Votre employeur peut aussi contester un arrêt qu’il considère comme mal fondé au regard des nouvelles règles. Cela peut ouvrir la porte à des échanges tendus, voire à des procédures longues.
Pour les médecins, une accumulation d’arrêts en téléconsultation qui ne respecteraient pas les limites fixées pourra déclencher des contrôles de la Caisse primaire. À la clé, selon la gravité, des avertissements, des récupérations financières, voire des sanctions disciplinaires.
Comment vous préparer dès maintenant à l’échéance 2026
Vous pouvez dès aujourd’hui vous organiser pour ne pas être pris au dépourvu lorsque les nouvelles règles entreront en vigueur.
- Vérifier que vous avez bien un médecin traitant déclaré et que ses coordonnées sont à jour.
- Identifier un cabinet médical accessible près de chez vous ou de votre travail : transport, temps de trajet, stationnement.
- Intégrer l’idée que tout arrêt long devra presque toujours passer par une visite physique, au moins à un moment du parcours.
- Conserver soigneusement les comptes rendus de vos téléconsultations, résultats d’examens, ordonnances, au cas où un contrôle serait lancé.
Ces réflexes paraissent légers aujourd’hui. Pourtant, en 2026, ils pourront conditionner la fluidité de votre parcours de soin et la sécurité de votre rémunération pendant un arrêt.

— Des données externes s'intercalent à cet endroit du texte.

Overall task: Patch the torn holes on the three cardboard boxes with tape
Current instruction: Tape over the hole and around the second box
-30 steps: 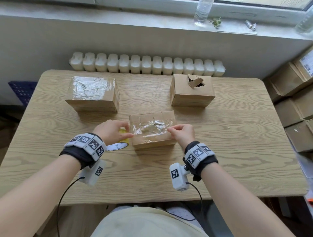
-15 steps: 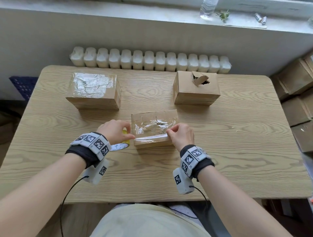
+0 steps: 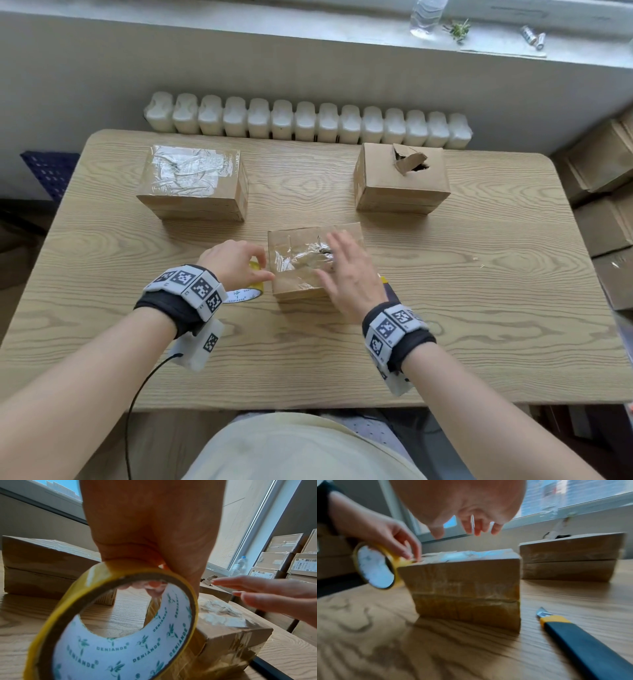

Un équilibre délicat entre lutte contre les abus et protection des malades
En toile de fond, une question sensible traverse toute la réforme. Comment freiner les utilisations abusives de la téléconsultation sans pénaliser les personnes réellement malades, déjà en difficulté physique ou psychique ?
Limiter la durée des arrêts délivrés à distance peut réduire certains comportements opportunistes. Mais cela peut aussi rendre les démarches plus lourdes pour ceux qui vivent loin d’un cabinet, qui n’ont pas de moyen de transport, ou qui gèrent une pathologie chronique épuisante.
Beaucoup dépendra de la rédaction finale des décrets. De la souplesse laissée au jugement des médecins. Et de la façon dont l’Assurance maladie appliquera ses contrôles. Entre confiance dans les patients et suspicion d’abus, la frontière restera très fine.
En résumé : ce qui va vraiment changer pour vous en 2026
À partir de 2026, un arrêt de travail par téléconsultation ne sera plus un simple réflexe administratif. Sa durée sera plafonnée, en particulier lorsque le médecin ne vous suit pas régulièrement.
Vous continuerez à utiliser la vidéo pour des arrêts courts ou pour compléter un suivi déjà engagé. En revanche, pour tout arrêt long, la consultation en cabinet et le rôle du médecin traitant redeviendront essentiels.
En prenant un peu d’avance dès maintenant, en sécurisant votre suivi médical et en comprenant le nouveau cadre, vous protégerez mieux vos droits le jour où un arrêt maladie deviendra vraiment incontournable.



Peut-on demander une ordonnance ou une lettre du médecin pour consulter un spécialiste en téléconsultation ?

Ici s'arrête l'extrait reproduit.